• Data provided:
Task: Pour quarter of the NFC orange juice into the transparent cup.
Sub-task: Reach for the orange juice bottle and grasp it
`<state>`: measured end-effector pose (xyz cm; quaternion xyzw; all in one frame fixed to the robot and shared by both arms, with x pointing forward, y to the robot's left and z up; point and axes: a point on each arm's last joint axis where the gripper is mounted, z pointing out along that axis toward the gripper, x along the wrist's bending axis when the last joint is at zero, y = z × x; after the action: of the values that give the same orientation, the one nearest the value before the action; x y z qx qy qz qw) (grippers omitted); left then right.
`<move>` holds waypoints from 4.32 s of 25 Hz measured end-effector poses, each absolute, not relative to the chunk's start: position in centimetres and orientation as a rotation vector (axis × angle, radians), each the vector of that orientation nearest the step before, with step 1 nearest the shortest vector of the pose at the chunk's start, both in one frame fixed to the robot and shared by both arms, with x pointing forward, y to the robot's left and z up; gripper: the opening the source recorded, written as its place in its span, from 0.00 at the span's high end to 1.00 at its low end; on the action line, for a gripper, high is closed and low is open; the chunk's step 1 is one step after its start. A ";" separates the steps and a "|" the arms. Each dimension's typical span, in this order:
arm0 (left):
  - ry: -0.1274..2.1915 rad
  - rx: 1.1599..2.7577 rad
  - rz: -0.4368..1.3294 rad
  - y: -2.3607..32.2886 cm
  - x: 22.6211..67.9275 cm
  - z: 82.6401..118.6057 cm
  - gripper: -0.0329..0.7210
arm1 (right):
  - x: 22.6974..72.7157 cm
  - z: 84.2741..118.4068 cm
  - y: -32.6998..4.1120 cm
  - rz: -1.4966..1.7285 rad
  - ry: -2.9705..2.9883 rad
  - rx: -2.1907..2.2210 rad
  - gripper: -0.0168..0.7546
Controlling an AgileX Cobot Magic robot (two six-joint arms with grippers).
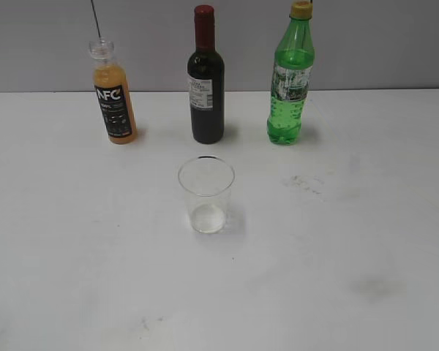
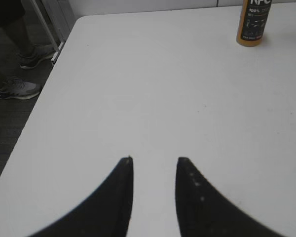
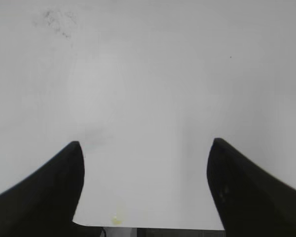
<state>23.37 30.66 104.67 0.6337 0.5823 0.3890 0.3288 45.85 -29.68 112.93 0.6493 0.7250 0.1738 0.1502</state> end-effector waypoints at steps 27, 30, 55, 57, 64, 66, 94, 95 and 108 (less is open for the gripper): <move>1.524 1.658 1.018 30.7 23.4 104.7 0.64 | 27.7 105.3 -28.8 0.867 1.826 1.631 0.24; 1.524 1.658 1.018 30.7 23.4 104.7 0.64 | 27.0 105.4 -28.8 0.896 1.797 1.601 0.24; 1.524 1.658 1.018 30.7 23.4 104.7 0.64 | 23.3 105.6 -28.7 1.036 1.640 1.431 0.25; 1.524 1.658 1.018 30.7 23.4 104.7 0.64 | 23.3 105.6 -28.7 1.036 1.640 1.431 0.25; 1.524 1.658 1.018 30.7 23.4 104.7 0.64 | 23.3 105.6 -28.7 1.036 1.640 1.431 0.25; 1.524 1.658 1.018 30.7 23.4 104.7 0.64 | 23.3 105.6 -28.7 1.036 1.640 1.431 0.25; 1.297 1.388 1.127 29.8 36.0 109.5 0.10 | 23.3 105.6 -28.7 1.036 1.640 1.431 0.25; 1.282 1.370 1.140 29.8 36.7 109.6 0.10 | 23.3 105.6 -28.7 1.036 1.640 1.431 0.25; 1.263 1.329 1.171 29.7 47.3 104.8 0.14 | 23.3 105.6 -28.7 1.041 1.641 1.431 0.25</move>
<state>47.28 29.71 104.77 0.5409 0.5143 0.4766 0.4646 23.29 -28.67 105.60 0.5542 0.6353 0.4029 0.3562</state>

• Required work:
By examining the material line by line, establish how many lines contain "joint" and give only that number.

• Written answer:
2